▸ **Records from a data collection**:
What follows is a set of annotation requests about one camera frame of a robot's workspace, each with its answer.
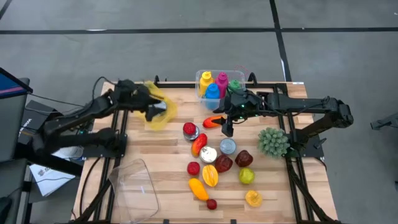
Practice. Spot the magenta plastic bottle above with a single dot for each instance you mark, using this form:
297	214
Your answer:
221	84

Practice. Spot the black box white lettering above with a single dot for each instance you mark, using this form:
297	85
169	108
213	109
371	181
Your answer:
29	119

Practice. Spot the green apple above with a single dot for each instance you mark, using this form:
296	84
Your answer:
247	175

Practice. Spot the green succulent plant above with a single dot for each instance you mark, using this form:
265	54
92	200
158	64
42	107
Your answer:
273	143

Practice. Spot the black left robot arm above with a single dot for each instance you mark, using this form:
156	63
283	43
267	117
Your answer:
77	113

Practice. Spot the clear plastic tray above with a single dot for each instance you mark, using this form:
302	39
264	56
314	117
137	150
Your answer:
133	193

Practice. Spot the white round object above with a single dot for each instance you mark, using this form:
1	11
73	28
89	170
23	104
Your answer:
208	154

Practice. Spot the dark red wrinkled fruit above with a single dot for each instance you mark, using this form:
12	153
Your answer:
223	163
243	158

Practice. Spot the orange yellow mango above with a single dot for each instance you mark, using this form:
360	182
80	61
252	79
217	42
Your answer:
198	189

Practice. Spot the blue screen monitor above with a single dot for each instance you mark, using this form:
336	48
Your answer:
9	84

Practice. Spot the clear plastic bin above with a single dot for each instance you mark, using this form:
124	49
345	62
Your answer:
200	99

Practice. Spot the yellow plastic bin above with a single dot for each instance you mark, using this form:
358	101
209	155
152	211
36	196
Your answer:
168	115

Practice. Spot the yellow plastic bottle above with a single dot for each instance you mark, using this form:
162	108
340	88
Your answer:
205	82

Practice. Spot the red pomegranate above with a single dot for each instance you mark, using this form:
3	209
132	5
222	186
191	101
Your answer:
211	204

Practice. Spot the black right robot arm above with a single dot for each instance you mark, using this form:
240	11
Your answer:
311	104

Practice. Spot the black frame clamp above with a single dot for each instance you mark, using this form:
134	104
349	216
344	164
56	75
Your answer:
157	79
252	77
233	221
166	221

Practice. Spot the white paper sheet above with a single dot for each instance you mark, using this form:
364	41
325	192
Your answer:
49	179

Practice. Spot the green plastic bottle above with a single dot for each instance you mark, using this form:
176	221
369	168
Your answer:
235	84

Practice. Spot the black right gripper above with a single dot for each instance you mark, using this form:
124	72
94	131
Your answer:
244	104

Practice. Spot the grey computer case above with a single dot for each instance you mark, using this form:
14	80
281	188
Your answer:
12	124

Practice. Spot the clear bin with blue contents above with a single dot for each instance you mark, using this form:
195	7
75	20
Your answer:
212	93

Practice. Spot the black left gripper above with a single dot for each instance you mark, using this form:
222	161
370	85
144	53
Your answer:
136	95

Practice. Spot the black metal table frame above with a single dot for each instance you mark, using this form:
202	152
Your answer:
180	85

--

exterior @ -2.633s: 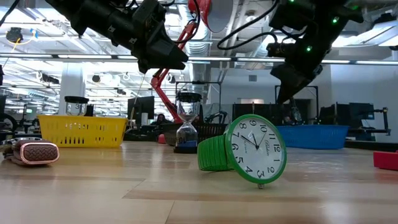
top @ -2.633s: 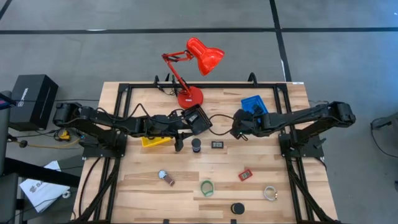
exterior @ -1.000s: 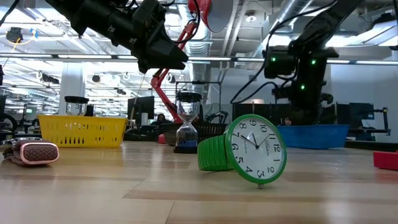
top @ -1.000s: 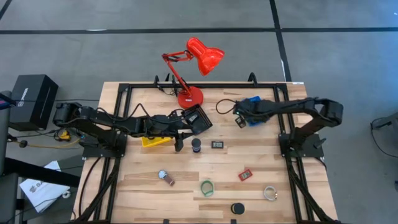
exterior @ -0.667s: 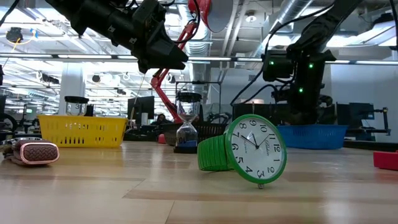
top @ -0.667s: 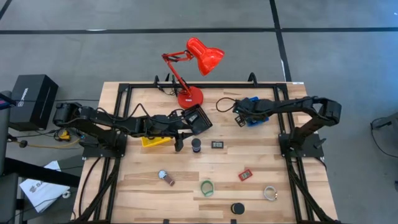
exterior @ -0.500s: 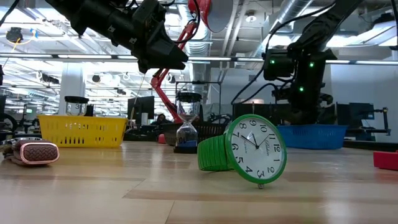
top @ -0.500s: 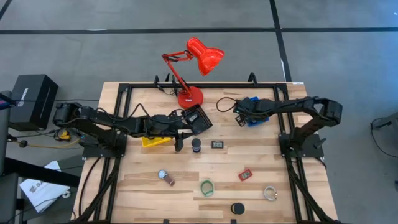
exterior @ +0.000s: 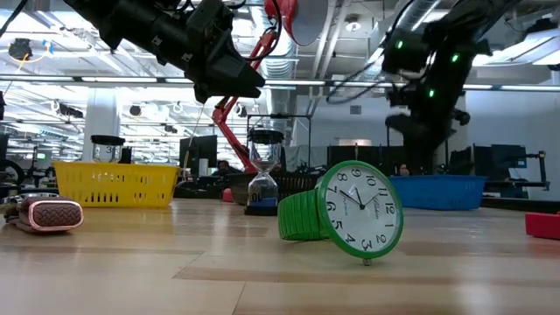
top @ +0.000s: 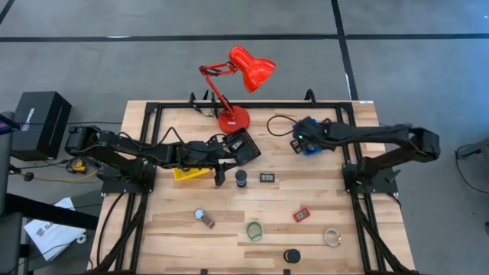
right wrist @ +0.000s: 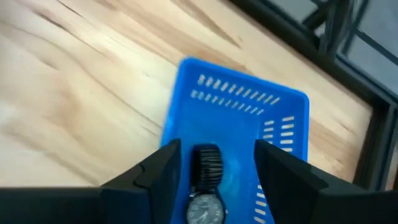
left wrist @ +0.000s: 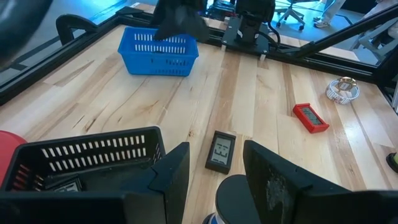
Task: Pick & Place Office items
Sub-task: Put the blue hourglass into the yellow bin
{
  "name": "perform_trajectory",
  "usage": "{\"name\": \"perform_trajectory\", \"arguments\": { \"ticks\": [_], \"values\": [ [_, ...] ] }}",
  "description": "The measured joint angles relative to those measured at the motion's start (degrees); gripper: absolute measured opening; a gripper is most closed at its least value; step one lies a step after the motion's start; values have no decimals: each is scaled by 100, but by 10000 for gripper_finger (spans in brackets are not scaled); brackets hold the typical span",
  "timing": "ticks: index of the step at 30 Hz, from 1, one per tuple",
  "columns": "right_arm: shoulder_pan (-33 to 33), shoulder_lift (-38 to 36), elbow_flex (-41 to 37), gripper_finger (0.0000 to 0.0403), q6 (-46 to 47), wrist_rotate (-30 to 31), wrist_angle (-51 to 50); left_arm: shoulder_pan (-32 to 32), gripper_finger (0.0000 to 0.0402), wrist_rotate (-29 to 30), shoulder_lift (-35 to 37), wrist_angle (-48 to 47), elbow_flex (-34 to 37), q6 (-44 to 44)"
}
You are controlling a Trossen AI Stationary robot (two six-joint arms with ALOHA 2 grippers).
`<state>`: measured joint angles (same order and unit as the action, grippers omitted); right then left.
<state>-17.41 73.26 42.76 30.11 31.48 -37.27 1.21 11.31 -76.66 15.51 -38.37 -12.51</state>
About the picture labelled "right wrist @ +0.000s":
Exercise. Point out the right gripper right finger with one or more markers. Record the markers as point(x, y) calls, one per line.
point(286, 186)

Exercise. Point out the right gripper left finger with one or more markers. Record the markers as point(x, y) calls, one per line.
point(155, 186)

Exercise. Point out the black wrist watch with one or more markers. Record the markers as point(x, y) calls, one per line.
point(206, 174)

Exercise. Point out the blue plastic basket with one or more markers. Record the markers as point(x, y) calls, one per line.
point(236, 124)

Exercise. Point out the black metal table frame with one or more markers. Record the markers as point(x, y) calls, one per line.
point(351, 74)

▸ **Goal of the exercise**: Look through the entries above; copy every line holding the string "angles".

▸ **Task answer**:
  "description": "The measured joint angles relative to those measured at the motion's start (degrees); gripper: absolute measured opening; a gripper is most closed at its least value; step one lies a step after the motion's start; values have no decimals: each is scaled by 100, but by 10000 for gripper_finger (spans in brackets are not scaled); brackets hold the typical span",
`<state>`: measured joint angles (same order and unit as the action, grippers omitted); right then left.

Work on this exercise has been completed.